Do i have custody of my child?

Posted on Feb 19, 2020 by Katie Carter

People care for children every single day and haven’t been to court to have custody and visitation determined. In most cases, those people don’t really worry about custody; they just have their kid, and they take care of him (or her).

Things only really start to become a problem when there’s turmoil in the relationship between the parents. When the parties break up, for example, or when some formerly uninvolved parent resurfaces and suddenly wants time. I also often hear of parents (typically, the uninvolved kind) suddenly demanding time, refusing to allow the other parent to travel with the child, or otherwise behaving erratically.

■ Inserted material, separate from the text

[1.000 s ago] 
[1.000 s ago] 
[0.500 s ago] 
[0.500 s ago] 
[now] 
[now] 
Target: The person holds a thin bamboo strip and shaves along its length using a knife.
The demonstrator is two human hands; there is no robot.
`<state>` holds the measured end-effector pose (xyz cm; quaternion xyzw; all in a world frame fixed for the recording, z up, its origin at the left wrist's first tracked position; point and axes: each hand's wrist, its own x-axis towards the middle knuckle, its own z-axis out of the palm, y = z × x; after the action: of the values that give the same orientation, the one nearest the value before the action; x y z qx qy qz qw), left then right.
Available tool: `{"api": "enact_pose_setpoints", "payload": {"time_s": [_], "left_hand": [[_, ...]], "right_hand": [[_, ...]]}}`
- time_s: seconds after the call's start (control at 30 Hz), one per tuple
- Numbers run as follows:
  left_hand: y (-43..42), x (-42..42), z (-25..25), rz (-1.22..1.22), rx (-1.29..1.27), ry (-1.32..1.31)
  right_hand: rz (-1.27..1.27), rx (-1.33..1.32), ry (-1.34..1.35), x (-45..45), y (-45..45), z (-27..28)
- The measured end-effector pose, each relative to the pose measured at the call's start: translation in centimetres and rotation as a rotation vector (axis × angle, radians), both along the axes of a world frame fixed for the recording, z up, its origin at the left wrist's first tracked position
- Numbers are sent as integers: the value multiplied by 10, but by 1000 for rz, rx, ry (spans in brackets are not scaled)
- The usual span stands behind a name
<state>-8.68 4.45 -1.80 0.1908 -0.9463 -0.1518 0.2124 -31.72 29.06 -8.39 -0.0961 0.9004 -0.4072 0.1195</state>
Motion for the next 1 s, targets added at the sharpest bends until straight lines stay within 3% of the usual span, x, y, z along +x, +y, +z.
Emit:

Then, suddenly, custody is an issue, and I hear questions like, “Do I have custody?” and “Does he have custody?” And sometimes, I get weirdly specific questions, like, “Can he just write a note telling me that I don’t have permission to travel with our child?” or something similar. Things can get high stress really, really fast, and it’s easy to wonder what rights and responsibilities you have in your particular situation.

Since you’ve cared for your child all along, it rankles a bit to have someone tell you that you can or can’t do something with the child that you’ve literally always been able to do (and have done!) before. You can’t help but wonder if this is true, and how to behave within this new set of “rules” that you’re suddenly experiencing. Well, that’s where an attorney comes in!

Do I have custody of my child?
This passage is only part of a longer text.